I’ve a few theories to explain all this, though I’ve no idea which is correct. For a while I’ve assumed it’s about sincerity. When Sadiq Khan mentions his dad’s bus for the 257th time in a day, he does it with a wink to the audience, making a crack about the fact he won’t stop going on about it. That way, the message gets through to the punters at home who are only half listening, but the bored lobby hacks who’ve heard this routine two dozen times before feel they’re in the joke.

Burnham, it seems to me, lacks this lightness of touch: when he won’t stop banging on about the fact he grew up in the north, it feels uncomfortably like he means it. And to take yourself seriously in politics is sometimes to invite others to make jokes at your expense.

Then again, perhaps the problem is that Burnham isn’t quite sincere enough. Sadiq Khan genuinely is the son of a bus-driving immigrant: he may keep going on about it, but it is at least true. Burnham’s “just a northern lad” narrative is true, too, but excludes some crucial facts: that he went to Cambridge, and was working in Parliament aged 24. Perhaps that shouldn’t change how we interpret his story; but I fear, nonetheless, it does.

Maybe that’s not it, though: maybe I’m just another London media snob. Because Burnham did grow up at the disadvantaged end of the country, a region where, for too many people, chasing opportunities means leaving. The idea London is a city where the son of a bus driver can become mayor flatters our metropolitan self-image; the idea that a northerner who wants to build a career in politics has to head south at the earliest opportunity does the opposite. 

So if we roll our eyes when Burnham talks about the north, perhaps that reflects badly on us, not him: the opposite of northern chippiness is southern snobbery.
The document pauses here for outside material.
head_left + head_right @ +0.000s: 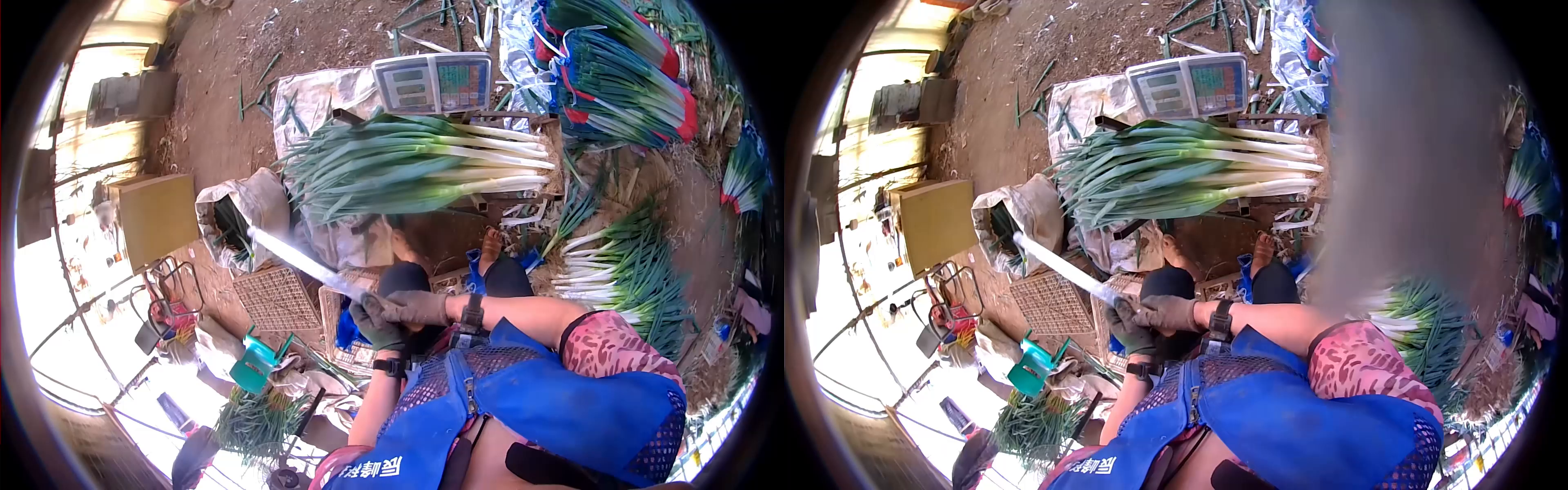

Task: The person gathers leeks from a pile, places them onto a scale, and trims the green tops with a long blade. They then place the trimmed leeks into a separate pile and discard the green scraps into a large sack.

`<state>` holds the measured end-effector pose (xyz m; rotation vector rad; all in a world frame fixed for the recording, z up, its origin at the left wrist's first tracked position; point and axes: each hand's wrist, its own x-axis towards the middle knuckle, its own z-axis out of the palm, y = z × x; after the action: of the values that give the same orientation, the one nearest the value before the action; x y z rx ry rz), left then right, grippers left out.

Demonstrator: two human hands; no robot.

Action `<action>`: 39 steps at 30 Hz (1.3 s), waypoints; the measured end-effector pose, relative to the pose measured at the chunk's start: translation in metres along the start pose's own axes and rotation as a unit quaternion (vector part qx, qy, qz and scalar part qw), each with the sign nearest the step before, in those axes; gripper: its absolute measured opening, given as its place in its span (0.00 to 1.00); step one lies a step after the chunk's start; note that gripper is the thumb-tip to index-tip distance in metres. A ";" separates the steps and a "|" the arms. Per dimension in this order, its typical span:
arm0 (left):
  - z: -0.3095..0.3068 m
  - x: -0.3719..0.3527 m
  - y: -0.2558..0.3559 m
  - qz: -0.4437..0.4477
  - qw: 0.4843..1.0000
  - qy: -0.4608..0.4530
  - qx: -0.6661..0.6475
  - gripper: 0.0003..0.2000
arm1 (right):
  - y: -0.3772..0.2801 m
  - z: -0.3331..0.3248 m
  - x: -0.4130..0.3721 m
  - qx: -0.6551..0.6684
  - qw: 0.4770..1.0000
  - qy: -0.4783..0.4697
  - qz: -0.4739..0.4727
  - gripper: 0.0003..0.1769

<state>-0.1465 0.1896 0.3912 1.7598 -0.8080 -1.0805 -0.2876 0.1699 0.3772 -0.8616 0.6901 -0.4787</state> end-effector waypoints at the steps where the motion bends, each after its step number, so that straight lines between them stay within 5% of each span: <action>1: 0.000 0.006 -0.006 0.008 1.000 -0.024 -0.001 0.14 | 0.017 0.003 0.004 0.002 0.998 0.050 -0.050 0.30; 5: 0.002 0.035 -0.002 -0.010 0.986 -0.161 0.035 0.17 | -0.030 -0.014 -0.005 0.070 0.987 0.097 0.110 0.26; 8: -0.020 0.078 0.000 0.029 0.963 -0.219 0.156 0.19 | -0.034 -0.022 0.016 -0.063 0.975 0.210 0.041 0.25; 10: -0.049 0.127 -0.011 0.025 0.952 -0.244 0.185 0.20 | -0.020 -0.022 0.048 -0.203 0.927 0.315 -0.016 0.19; 16: -0.153 0.325 -0.049 -0.035 0.941 -0.253 0.222 0.16 | -0.003 -0.024 0.183 -0.260 0.798 0.526 0.136 0.20; 19: -0.185 0.393 0.007 -0.053 0.929 -0.260 0.257 0.16 | -0.009 -0.026 0.236 -0.260 0.737 0.584 0.219 0.21; 23: -0.238 0.480 -0.011 -0.014 0.872 -0.332 0.360 0.16 | -0.039 -0.024 0.274 -0.263 0.716 0.609 0.219 0.23; 29: -0.183 0.550 0.008 0.156 0.836 -0.400 0.341 0.14 | -0.045 0.000 0.278 -0.288 0.687 0.638 0.194 0.22; 39: 0.060 0.538 0.030 0.324 0.742 -0.477 0.341 0.16 | -0.052 0.028 0.296 -0.279 0.666 0.673 0.161 0.20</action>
<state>0.0158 -0.3017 0.2290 1.0966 -2.5036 -1.2214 -0.0696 -0.0334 0.3280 -0.8063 2.4420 -0.5420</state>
There’s one last possibility for why we may rate Sadiq Khan more highly than Andy Burnham: Sadiq Khan won. We can titter a little at the jokes and the fibs but he is, nonetheless, mayor of London. Andy Burnham is just the bloke who lost two Labour leadership campaigns.

At least – for now. In six weeks time, he’s highly likely to the first mayor of Greater Manchester. Slipperiness is not the worst quality in a mayor; and so much of the job will be about banging the drum for the city, and the region, that Burnham’s tendency to wear his northernness on his sleeve will be a positive boon.

Sadiq Khan’s stature has grown because the fact he became London’s mayor seems to say something, about the kind of city London is and the kind we want it to be. Perhaps, after May, Andy Burnham can do the same for the north – and the north can do the same for Andy Burnham.